PROBLEM DESCRIPTION:
Work through the records below and tally every line containing "bowl". Reply with the total alone.

MATERIAL PROVIDED:
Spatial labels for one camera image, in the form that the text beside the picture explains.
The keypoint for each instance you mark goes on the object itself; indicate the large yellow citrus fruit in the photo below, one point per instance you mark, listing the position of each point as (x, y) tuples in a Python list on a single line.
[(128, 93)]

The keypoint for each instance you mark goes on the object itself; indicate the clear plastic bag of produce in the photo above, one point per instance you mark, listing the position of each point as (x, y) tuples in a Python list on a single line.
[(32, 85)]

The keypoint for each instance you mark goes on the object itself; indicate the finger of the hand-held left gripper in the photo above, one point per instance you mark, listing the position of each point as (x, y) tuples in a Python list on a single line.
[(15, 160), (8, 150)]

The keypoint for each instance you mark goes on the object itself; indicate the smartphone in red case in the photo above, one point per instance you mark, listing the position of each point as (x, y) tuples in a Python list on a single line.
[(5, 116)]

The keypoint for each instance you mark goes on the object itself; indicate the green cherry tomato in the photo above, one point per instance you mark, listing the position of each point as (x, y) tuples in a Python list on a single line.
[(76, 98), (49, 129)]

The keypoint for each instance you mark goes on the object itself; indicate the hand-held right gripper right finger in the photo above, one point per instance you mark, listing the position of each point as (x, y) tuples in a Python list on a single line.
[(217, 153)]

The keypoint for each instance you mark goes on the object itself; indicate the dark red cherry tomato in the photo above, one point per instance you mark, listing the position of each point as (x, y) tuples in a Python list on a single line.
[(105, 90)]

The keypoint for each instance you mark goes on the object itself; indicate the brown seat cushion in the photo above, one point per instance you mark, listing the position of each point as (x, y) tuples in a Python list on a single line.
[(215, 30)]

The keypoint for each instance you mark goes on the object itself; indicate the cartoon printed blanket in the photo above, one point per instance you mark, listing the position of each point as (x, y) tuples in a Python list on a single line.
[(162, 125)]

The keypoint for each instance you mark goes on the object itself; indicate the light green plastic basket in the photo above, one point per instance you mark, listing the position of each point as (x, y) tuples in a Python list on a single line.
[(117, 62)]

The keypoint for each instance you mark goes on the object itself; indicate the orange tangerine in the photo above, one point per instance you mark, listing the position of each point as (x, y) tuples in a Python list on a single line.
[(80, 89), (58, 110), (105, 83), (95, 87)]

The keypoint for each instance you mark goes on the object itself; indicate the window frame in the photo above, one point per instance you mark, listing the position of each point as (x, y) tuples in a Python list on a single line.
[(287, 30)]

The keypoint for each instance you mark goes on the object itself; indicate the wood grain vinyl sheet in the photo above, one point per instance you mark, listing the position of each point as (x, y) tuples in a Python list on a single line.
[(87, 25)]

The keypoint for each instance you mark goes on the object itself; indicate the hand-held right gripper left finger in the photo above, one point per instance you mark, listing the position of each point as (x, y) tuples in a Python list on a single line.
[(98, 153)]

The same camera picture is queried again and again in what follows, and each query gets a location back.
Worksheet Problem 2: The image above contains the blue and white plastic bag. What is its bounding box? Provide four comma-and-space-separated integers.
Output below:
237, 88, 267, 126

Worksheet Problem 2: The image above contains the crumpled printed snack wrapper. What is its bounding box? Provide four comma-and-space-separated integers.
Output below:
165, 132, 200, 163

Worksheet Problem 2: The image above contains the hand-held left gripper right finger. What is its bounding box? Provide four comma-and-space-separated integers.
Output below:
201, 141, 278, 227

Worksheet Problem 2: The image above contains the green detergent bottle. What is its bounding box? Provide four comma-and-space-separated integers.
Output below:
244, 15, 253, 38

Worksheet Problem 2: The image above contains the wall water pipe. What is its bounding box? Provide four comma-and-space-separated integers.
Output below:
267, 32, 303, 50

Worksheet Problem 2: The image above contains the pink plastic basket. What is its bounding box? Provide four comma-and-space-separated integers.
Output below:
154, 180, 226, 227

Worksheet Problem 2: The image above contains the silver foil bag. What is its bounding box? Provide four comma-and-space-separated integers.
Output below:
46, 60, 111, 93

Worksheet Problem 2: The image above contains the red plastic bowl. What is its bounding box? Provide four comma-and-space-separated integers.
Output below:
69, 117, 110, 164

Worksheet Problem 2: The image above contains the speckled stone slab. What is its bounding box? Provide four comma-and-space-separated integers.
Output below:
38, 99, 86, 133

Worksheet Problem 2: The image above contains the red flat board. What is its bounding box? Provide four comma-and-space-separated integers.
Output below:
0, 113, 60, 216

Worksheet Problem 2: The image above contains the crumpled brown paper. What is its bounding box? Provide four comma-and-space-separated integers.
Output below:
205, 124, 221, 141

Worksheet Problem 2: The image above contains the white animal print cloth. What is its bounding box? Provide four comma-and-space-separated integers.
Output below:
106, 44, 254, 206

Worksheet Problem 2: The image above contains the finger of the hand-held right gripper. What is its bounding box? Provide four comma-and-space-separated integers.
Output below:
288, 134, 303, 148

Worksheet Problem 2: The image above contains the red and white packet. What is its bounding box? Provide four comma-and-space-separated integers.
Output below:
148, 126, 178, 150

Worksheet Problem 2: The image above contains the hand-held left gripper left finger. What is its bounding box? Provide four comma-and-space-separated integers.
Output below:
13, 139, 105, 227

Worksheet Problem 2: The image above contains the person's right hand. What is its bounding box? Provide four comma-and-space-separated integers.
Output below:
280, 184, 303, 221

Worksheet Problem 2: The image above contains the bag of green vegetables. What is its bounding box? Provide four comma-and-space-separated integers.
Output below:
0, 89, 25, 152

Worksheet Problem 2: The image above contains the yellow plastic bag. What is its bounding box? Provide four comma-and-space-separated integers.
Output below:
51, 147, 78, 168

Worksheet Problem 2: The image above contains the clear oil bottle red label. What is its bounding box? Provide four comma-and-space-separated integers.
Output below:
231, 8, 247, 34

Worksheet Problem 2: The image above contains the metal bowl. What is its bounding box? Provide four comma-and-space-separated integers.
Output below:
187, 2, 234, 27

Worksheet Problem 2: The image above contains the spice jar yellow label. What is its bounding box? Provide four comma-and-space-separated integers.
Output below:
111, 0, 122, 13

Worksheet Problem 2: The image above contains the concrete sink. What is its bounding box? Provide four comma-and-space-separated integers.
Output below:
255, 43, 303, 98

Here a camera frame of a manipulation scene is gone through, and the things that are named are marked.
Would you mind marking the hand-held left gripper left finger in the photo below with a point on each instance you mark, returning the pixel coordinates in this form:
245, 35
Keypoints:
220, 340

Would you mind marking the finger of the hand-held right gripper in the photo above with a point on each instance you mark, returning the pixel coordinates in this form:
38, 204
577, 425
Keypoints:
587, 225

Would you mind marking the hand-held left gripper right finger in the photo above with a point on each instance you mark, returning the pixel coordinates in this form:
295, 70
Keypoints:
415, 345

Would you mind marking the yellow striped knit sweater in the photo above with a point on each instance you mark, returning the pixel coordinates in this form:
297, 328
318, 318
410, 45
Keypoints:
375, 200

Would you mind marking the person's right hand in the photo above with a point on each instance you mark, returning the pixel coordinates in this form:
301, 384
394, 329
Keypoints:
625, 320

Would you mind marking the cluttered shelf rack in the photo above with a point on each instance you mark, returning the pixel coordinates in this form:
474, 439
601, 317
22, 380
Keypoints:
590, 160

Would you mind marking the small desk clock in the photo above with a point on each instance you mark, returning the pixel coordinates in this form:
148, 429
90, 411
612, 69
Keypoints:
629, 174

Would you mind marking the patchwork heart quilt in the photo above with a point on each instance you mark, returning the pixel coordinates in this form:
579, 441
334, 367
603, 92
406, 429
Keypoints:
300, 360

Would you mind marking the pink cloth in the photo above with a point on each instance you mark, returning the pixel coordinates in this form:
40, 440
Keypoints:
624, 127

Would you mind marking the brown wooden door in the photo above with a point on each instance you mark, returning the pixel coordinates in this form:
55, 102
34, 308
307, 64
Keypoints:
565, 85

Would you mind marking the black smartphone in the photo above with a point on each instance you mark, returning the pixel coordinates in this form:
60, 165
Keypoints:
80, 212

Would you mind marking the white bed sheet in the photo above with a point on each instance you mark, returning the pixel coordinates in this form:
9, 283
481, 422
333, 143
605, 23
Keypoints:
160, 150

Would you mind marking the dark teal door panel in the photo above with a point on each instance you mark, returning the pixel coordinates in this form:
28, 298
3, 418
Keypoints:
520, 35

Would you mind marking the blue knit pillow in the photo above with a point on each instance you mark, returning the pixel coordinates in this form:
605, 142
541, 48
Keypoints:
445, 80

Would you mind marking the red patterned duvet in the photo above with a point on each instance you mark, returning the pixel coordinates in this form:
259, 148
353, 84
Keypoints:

ANSWER FOR THE TASK:
2